Spotkanie zaczęło się nie najlepiej. Ruch Radzionków zaatakował od pierwszej minuty. Co prawda huraganowe ataki nie przyniosły stuprocentowych okazji, ale bez widowiskowych interwencji bramkarza Zawiszy Andrzeja Witana Ruch mógł dość szybko objąć prowadzenie. Witan był zdecydowanie najlepszym zawodnikiem Zawiszy w tej części spotkania. Wygrywał pojedynki jeden na jeden, odważnie i pewnie wychodził do piłki. Obrońcy spóźniali się z interwencjami, pomocnicy próbowali ratować sytuację. Już w pierwszych minutach meczu żółtą kartkę zobaczył Martins Ekwueme. Aż przyszła jedenasta minuta spotkania. Zawisza przeprowadził błyskawiczną kontrę. Majkowski wstrzelił piłkę w pole bramkowe, gdzie oczywiście znalazł się Adrian Błąd. Trudno zresztą znaleźć pole na prawej stronie boiska, gdzie nie walczyłby o piłkę! Ten niewyróżniający się mocnymi warunkami fizycznymi zawodnik Zawiszy jest jednym z najbardziej pracowitych i utalentowanych pomocników nie tylko w bydgoskiej drużynie, ale chyba w całej I lidze.
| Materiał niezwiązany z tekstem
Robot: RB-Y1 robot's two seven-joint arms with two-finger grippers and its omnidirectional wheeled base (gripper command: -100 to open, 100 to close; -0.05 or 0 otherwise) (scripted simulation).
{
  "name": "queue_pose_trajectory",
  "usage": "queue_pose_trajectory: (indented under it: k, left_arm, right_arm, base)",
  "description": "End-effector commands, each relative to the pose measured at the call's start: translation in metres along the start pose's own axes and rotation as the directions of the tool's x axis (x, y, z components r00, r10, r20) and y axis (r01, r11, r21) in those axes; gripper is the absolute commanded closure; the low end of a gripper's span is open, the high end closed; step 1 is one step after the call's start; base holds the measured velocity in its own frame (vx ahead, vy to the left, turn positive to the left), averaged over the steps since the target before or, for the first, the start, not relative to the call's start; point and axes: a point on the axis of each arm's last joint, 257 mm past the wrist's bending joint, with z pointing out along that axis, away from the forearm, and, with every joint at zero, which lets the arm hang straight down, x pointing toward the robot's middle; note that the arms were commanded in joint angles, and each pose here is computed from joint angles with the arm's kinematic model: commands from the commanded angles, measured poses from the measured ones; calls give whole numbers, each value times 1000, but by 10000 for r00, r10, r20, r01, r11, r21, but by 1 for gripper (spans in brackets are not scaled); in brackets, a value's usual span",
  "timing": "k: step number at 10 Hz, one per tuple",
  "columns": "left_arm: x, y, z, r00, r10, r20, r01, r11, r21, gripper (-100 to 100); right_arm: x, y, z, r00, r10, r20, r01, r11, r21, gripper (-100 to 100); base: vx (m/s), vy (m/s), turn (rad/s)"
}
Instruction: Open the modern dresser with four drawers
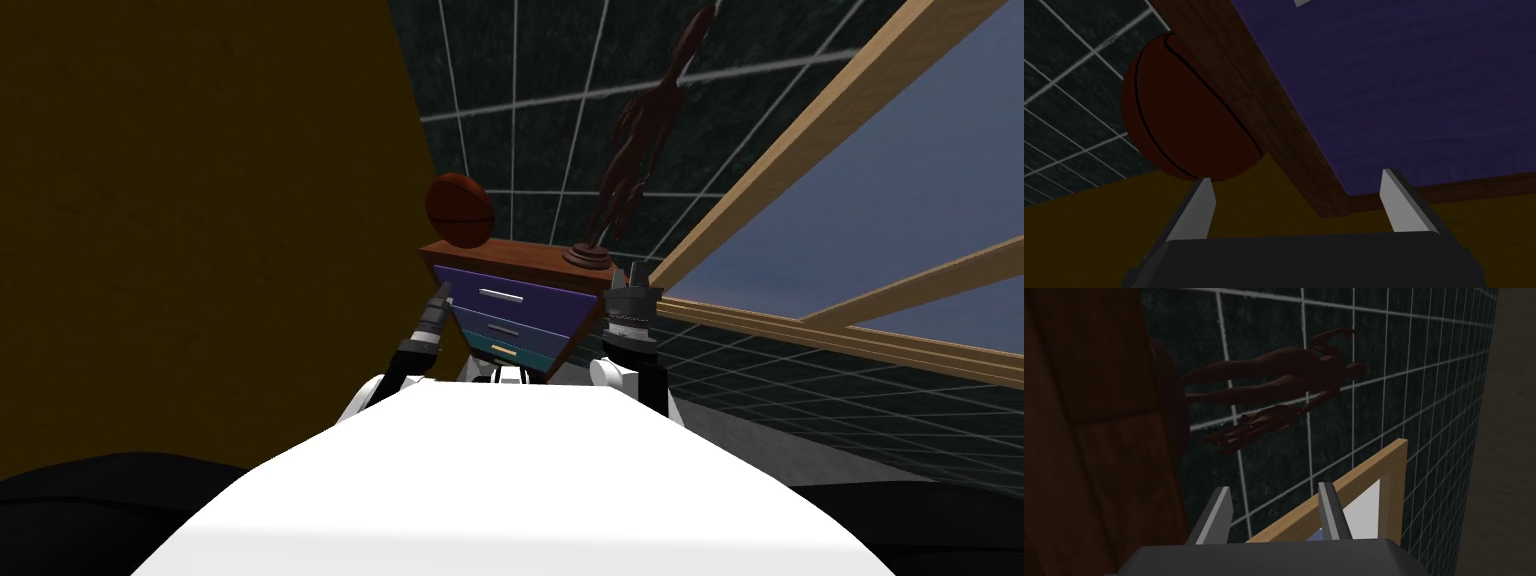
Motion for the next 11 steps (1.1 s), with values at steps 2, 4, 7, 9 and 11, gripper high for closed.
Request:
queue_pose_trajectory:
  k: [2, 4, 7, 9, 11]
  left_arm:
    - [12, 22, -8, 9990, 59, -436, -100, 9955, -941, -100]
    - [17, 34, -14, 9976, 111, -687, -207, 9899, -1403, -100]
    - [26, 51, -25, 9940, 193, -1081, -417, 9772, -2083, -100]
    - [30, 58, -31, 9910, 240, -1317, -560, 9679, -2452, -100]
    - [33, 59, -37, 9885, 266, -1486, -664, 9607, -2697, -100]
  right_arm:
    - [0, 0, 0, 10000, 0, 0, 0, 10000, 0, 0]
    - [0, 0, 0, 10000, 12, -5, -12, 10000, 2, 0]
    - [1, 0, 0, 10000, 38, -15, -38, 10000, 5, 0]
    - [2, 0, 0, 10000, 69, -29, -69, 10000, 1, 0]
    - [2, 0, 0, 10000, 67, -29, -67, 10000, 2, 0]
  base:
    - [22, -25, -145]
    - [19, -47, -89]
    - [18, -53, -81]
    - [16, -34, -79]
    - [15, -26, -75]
Pierwsza połowa spotkania skończyła się wynikiem 1:0. Długo jednak czekaliśmy na powrót piłkarzy na boisko. Delegat PZPN wstrzymał rozpoczęcie drugiej połowy do czasu, aż kibice usuną transparent ze zdaniem “pozdrowienia do więzienia”.

Warto było czekać. Trener Janusz Kubot wpuścił na boisko Błażeja Jankowskiego zamiast Ekwueme i Patryka Klofika zamiast Kamila Majkowskiego. O ile ta pierwsza zmiana nie wpłynęła znacząco na obraz gry, to Patryk Klofik pokazał się ze świetnej strony. Na początku II połowy Zawisza został zepchnięty do defensywy. Kontrataki przeprowadzane w koronkowy sposób rozbijały się na obronie Ruchu lub bramkarzu. W 64 minucie zobaczyliśmy znów piłkę w bramce Ruchu, znów po uderzeniu Adriana Błąda. Jednak sędzia uznał, że bydgoski pomocnik był na spalonym. Kiedy kibice byli uspokojeni jednobramkowym prowadzeniem, a mecz zbliżał się ku końcowi, nadeszła 82 minuta. Po rażącym błędzie bydgoskiej defensywy i – chyba zbyt dalekim – wyjściu do piłki Witana, Szymon Skrzypczak z Ruchu sprytnie podbija piłkę, która wpada do bramki Zawiszy. Po chwili ciszy, trybuny zawrzały. “Jeszcze jedną bramkę, strzel Zawiszo jedną bramkę” – to musiało zmobilizować piłkarzy. Już w doliczonym czasie gry po kontrze Zawiszy sędzia wskazał na róg. W olbrzymim zamieszaniu w polu bramkowym piłkę do siatki skierował Paweł Zawistowski.

Trzy punkty dla Zawiszy oznaczają, że jeżeli Piast Gliwice nie wygra jutro w Poznaniu z Wartą, bydgoszczanie są na trzecim miejscu w tabeli.